• Margreta

The Top 5 Diet Changes You Need To Make If You Struggle With Autoimmune Or Other Chronic Illnesses




Struggling with autoimmune and other chronic illnesses is hard enough, but making the changes necessary to feel better can seem impossible. Keep reading for my top 5 diet changes you need to make if you struggle with a chronic illness like an autoimmune disease.


Hey, I’m Margreta, if you’re like me, and have been struggling with an autoimmune disease for years, then you know how hard it can be to make the changes necessary to feel better. I’m a 20-year fitness pro with degrees and certifications to line a football field, here are my top 5 natural diet changes to help lower inflammation and reduce symptoms:


1. Eat more omega-3 fatty acids. 🍣🐟🥑

Found in foods like salmon, walnuts, chia seeds, and flaxseed, omega-3s help to fight inflammation. Here are some easy ways to get more omega-3s in your diet:


  • Add some chia seeds to your breakfast yogurt or oatmeal.

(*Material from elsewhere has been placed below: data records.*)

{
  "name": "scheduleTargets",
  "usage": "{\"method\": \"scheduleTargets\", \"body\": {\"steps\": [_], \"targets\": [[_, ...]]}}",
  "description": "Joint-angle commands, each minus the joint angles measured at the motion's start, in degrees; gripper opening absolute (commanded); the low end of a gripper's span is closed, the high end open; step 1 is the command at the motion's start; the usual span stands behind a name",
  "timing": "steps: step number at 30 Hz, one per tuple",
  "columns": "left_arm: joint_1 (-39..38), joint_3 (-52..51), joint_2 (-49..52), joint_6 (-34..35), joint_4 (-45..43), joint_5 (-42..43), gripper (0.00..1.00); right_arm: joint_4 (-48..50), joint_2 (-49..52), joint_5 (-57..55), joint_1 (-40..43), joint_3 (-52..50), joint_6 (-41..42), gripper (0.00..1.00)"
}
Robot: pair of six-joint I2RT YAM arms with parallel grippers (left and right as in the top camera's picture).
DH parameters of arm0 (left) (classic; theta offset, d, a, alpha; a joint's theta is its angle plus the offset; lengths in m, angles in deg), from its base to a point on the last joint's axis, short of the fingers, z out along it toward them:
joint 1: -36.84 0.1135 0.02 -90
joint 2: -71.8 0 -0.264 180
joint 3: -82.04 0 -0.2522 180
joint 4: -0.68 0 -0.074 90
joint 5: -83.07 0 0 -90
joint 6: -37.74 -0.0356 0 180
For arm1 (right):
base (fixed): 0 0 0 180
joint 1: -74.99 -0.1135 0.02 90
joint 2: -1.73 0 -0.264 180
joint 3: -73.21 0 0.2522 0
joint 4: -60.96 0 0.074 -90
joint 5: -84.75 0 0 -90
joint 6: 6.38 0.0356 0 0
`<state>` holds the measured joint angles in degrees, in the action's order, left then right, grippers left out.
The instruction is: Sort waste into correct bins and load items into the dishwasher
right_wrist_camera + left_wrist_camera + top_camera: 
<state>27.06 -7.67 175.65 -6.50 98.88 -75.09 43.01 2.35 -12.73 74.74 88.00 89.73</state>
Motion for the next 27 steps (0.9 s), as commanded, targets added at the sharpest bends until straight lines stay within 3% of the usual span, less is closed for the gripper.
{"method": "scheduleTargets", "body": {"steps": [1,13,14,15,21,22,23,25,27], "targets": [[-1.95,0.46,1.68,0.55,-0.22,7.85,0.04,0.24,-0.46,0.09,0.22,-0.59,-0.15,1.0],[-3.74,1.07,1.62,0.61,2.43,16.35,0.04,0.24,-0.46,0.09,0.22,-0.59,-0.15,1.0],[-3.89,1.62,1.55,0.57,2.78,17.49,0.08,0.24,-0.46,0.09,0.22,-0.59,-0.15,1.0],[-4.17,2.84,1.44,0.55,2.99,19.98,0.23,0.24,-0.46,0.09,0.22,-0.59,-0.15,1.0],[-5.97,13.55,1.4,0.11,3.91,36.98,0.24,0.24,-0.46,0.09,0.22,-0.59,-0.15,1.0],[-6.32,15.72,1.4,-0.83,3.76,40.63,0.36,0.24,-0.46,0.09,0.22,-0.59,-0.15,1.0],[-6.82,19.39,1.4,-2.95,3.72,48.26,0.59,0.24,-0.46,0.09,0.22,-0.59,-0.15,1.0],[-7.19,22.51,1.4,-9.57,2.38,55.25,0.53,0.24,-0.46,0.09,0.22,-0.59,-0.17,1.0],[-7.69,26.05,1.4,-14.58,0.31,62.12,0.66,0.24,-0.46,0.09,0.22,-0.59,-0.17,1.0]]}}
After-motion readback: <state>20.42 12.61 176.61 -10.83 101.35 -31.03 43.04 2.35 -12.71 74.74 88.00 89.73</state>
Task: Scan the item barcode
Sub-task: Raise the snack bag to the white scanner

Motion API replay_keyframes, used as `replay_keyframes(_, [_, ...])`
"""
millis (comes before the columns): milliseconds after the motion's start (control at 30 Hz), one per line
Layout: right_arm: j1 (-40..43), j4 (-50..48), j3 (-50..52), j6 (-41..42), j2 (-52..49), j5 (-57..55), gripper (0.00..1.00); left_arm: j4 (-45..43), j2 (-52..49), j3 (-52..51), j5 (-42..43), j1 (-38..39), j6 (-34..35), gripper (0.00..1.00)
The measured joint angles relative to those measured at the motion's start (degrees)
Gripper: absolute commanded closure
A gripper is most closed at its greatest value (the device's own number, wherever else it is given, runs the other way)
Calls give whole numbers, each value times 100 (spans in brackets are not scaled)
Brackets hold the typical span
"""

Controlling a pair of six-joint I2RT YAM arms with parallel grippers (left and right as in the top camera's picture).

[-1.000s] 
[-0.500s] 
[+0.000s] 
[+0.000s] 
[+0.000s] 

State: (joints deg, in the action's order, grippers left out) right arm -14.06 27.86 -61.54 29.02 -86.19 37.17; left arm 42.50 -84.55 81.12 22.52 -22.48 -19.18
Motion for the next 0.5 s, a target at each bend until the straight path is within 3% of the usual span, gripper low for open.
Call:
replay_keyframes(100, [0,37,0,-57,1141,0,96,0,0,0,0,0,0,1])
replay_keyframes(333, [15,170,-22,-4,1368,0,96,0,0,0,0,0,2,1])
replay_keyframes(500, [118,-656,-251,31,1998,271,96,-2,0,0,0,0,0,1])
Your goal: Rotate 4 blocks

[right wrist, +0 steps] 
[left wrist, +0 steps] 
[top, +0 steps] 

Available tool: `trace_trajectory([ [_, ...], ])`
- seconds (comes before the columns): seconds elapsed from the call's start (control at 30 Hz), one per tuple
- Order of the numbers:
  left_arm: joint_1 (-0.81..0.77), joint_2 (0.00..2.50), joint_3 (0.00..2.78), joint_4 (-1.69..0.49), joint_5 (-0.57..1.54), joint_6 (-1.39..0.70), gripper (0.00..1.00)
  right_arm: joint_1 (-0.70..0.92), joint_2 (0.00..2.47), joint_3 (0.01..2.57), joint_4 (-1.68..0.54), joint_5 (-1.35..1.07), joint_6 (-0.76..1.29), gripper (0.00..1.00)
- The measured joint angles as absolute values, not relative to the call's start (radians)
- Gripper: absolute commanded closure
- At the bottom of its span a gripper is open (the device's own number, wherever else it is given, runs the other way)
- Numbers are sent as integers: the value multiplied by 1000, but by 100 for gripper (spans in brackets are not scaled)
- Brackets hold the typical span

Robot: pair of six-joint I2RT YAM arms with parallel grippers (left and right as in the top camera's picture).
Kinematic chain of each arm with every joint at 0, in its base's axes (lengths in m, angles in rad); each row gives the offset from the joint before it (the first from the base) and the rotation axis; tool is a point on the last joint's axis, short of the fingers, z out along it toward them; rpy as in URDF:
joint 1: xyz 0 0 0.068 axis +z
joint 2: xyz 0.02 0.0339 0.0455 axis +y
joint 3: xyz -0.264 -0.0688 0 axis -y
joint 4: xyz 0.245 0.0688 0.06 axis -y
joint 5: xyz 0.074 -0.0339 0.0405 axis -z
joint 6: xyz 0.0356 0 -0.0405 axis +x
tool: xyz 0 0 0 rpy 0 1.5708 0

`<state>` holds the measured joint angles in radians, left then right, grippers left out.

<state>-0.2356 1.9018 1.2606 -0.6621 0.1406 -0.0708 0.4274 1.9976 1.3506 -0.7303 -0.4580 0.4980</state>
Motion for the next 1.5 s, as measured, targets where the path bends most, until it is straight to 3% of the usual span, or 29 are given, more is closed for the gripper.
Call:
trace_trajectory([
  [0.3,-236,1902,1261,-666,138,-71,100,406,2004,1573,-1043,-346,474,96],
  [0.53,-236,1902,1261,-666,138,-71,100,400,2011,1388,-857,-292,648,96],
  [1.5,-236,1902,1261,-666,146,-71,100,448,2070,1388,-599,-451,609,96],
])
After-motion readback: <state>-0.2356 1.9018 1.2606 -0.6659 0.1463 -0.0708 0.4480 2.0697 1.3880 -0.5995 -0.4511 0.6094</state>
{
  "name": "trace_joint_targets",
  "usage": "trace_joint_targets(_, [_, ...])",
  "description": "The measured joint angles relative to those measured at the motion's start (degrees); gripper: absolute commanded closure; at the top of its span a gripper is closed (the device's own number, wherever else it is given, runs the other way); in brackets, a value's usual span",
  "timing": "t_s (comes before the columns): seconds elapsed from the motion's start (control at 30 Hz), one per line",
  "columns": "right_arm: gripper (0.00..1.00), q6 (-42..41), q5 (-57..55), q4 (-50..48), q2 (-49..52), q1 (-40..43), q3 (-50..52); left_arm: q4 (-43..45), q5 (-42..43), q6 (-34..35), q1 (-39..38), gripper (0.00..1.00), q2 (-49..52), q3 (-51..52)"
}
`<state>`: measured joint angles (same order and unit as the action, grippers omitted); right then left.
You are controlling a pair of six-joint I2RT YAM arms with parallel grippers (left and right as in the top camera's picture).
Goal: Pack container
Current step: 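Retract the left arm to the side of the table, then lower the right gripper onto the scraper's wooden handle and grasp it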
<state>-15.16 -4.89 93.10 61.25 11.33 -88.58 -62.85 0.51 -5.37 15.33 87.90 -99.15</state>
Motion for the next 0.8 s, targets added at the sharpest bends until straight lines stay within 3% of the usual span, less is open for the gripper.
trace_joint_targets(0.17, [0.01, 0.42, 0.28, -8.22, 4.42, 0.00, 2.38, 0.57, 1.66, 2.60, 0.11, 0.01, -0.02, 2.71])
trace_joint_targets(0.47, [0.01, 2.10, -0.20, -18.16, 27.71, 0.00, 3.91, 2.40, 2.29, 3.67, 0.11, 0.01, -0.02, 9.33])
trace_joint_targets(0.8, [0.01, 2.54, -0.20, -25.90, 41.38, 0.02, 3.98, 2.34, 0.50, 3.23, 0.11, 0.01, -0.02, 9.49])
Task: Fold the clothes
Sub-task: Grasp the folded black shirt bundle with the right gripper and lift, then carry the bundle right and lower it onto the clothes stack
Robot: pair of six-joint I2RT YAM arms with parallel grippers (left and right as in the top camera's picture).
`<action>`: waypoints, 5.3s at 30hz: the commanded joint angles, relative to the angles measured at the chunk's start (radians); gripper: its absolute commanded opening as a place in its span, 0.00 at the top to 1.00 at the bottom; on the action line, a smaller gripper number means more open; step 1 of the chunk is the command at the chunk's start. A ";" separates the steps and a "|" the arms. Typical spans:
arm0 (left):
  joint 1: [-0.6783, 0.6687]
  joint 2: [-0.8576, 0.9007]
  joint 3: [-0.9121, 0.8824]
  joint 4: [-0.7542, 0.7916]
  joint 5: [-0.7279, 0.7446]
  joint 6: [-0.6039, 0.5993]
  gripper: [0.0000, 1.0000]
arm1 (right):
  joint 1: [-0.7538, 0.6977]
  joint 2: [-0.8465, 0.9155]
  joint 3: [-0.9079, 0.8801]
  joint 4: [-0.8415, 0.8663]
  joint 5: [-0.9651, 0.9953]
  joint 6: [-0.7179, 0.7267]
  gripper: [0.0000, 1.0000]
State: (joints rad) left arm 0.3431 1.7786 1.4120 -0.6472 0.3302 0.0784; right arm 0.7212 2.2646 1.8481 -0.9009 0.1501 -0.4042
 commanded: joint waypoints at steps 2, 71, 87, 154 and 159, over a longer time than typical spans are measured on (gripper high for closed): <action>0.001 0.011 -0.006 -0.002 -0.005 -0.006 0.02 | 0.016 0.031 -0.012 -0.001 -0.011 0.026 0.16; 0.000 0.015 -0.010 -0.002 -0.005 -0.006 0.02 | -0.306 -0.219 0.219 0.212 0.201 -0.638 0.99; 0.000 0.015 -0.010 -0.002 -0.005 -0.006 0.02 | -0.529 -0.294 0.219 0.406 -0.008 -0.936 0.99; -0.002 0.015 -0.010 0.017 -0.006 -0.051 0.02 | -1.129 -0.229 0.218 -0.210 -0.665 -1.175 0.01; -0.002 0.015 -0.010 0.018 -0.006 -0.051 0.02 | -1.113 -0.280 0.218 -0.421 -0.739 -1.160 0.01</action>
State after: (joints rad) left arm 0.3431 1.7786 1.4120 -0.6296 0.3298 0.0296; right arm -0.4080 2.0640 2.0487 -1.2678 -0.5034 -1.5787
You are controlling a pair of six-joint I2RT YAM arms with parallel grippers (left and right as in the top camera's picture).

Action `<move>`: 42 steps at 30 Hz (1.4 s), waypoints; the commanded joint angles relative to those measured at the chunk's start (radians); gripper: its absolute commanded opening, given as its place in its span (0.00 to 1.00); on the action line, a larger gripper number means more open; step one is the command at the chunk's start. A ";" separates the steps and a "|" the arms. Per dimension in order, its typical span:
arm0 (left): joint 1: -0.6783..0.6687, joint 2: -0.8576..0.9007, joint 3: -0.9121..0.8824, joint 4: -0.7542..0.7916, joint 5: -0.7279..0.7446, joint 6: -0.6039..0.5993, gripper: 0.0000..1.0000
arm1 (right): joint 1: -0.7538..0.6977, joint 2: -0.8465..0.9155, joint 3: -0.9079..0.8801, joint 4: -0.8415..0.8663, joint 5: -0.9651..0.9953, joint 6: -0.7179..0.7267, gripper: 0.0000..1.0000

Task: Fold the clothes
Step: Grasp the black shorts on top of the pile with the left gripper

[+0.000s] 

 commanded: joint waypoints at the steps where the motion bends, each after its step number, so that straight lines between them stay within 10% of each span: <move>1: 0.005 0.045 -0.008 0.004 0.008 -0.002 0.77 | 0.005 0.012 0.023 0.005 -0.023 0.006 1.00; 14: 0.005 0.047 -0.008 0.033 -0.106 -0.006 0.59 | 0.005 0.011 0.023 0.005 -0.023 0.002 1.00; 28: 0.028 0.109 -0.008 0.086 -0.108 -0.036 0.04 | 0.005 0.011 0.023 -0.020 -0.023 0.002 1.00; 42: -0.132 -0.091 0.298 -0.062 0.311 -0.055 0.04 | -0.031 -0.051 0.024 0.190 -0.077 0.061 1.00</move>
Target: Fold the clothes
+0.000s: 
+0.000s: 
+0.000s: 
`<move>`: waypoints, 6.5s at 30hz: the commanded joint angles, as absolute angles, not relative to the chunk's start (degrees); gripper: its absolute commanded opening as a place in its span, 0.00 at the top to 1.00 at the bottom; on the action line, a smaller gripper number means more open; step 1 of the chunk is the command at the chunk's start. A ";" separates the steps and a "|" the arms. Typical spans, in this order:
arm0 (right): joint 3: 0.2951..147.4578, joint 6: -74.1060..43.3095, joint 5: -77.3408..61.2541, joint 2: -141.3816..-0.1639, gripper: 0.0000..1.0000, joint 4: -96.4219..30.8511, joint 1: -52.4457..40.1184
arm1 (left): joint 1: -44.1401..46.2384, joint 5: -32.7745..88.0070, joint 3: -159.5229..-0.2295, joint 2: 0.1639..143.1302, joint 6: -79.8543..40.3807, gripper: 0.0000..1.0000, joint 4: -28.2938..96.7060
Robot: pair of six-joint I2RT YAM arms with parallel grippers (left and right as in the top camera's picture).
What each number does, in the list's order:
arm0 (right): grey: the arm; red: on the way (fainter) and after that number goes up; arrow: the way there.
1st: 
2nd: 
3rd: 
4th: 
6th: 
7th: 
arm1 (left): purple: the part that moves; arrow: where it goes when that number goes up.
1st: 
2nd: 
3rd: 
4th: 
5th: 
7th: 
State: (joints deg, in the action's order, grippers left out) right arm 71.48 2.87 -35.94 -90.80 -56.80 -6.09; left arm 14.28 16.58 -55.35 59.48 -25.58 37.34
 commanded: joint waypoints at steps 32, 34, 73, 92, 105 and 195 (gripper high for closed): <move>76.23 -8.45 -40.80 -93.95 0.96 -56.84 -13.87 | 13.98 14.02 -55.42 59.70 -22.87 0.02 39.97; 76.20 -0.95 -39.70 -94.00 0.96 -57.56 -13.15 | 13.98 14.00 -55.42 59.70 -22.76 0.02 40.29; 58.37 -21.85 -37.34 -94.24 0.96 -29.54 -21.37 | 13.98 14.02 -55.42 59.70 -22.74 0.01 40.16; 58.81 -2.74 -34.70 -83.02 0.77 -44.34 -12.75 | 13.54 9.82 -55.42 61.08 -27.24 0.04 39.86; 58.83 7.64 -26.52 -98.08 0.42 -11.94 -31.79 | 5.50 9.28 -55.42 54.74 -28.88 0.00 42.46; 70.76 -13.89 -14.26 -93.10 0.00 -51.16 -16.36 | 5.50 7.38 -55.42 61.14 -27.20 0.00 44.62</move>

  • When cooking, use olive oil or canola oil instead of butter or other oils.

  • Eat fatty fish like salmon, tuna, or mackerel once or twice a week.

  • Add flaxseed meal or ground flaxseeds to smoothies, muffins, or other recipes.


2. Cut back on sugar. 🍭🥤🍬

Sugar is a pro-inflammatory food, so limiting your intake can help reduce chronic inflammation and other chronic health conditions. And you might find after you’ve cut it out completely for a week or more how good food actually tastes. And, surprisingly, you might have more energy than you did when eating tons of sugar. Top foods to check for hidden sugar:


  • Salad dressings

  • Ketchup, mustard, and other condiments

  • Yogurts (some of the “healthy” branded yogurts are the worst!)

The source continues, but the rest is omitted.